* **SUPPLIED DATA**:
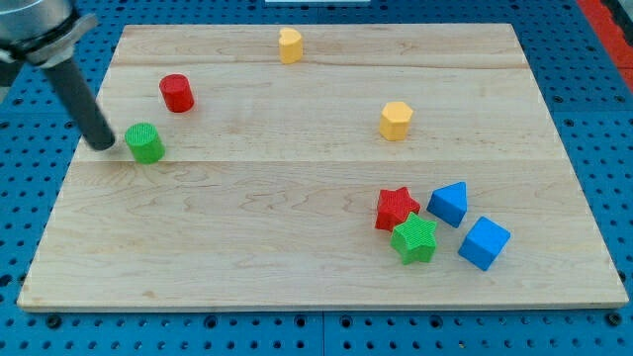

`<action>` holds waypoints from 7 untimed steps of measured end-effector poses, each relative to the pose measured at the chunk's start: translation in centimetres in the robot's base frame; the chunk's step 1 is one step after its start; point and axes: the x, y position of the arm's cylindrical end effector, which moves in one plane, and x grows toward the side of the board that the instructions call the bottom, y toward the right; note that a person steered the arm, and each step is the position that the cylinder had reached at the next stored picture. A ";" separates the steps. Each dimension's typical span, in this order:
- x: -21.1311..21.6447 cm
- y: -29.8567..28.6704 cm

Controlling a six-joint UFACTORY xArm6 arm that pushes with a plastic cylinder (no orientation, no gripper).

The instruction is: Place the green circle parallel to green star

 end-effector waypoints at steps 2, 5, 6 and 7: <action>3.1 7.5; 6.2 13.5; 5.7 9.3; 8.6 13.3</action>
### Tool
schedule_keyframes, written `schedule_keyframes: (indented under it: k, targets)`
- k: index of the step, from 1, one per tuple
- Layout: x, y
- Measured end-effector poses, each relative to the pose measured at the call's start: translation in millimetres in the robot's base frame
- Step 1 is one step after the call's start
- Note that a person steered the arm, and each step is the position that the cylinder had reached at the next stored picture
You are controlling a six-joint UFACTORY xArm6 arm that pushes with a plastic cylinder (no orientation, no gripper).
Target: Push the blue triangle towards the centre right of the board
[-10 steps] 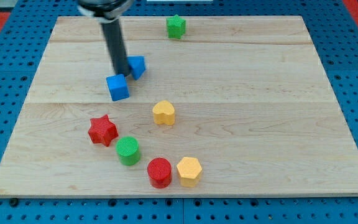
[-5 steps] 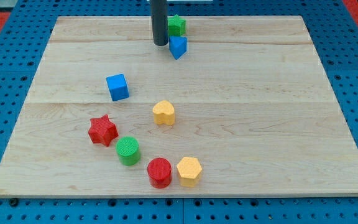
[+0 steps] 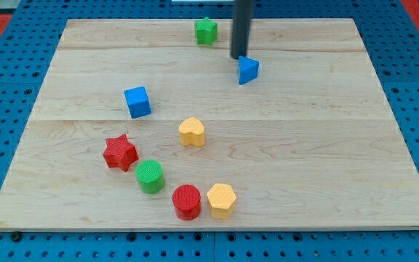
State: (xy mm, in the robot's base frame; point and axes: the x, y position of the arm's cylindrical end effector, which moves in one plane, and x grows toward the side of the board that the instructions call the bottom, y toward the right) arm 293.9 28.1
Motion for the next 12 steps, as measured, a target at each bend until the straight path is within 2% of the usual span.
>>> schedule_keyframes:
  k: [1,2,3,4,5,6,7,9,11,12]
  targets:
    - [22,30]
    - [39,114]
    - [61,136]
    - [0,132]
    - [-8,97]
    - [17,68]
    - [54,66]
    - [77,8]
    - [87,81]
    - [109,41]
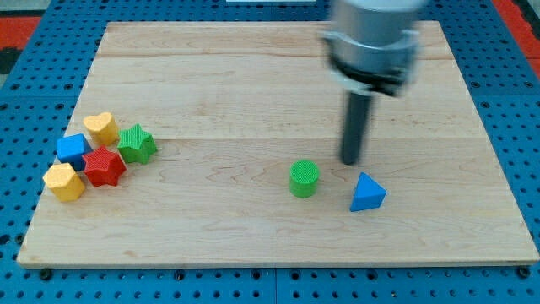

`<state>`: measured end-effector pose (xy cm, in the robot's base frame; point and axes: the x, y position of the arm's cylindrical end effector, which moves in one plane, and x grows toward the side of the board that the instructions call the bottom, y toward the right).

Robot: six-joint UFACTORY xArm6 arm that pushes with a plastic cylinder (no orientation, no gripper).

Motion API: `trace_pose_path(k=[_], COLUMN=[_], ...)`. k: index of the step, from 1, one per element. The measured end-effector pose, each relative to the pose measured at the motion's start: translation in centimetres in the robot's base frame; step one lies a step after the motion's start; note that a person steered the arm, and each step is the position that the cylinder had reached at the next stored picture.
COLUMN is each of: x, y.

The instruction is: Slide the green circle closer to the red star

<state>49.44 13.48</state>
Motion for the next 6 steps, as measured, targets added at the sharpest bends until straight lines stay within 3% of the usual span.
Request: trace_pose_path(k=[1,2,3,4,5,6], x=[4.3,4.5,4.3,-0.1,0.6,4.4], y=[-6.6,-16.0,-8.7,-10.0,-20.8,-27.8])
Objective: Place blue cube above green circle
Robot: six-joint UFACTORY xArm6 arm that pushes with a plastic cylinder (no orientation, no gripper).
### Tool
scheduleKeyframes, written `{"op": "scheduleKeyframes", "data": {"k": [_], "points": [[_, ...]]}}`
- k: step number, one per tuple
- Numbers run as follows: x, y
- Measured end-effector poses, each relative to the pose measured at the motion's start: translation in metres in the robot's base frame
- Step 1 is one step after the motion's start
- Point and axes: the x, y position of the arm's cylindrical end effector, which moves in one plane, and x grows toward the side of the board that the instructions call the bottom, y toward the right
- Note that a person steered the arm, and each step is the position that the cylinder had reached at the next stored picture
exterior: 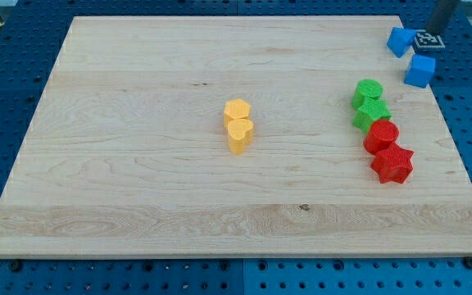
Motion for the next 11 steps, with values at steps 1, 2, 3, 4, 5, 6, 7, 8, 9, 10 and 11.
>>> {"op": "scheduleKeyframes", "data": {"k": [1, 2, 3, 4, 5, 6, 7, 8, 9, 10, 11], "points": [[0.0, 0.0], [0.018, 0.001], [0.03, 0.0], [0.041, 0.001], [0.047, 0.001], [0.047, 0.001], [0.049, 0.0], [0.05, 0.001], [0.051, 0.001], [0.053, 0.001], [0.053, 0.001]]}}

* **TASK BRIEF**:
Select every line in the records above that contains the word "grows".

* **RESULT BELOW**:
`<action>` holds waypoints from 7 untimed steps of measured end-effector poses, each relative to the pose measured at the chunk's start: translation in centimetres in the robot's base frame; the chunk's step 1 is one step after its start; point and axes: the x, y position of the arm's cylindrical end effector, which moves in one plane, and x grows toward the side of the board that the instructions call the bottom, y toward the right; note that a person steered the arm, and each step is the position that the cylinder had reached at the next stored picture. A ";" separates the steps. Each dimension's typical span, in this order:
State: (xy mm, in the robot's base frame; point and axes: the x, y position of the arm's cylindrical end effector, which moves in one plane, and x grows toward the side of the board that the instructions call the bottom, y toward the right) arm 293.9 28.1
`<state>`: measured end-effector pose (xy cm, in the robot's base frame; point and axes: the x, y position of the arm's cylindrical end effector, which moves in one plane, and x grows toward the side of the board that the instructions call the bottom, y toward the right).
- Point and axes: the x, y position of the arm's cylindrical end effector, which moves in one plane, and x grows toward the side of the board that the instructions call the bottom, y toward the right

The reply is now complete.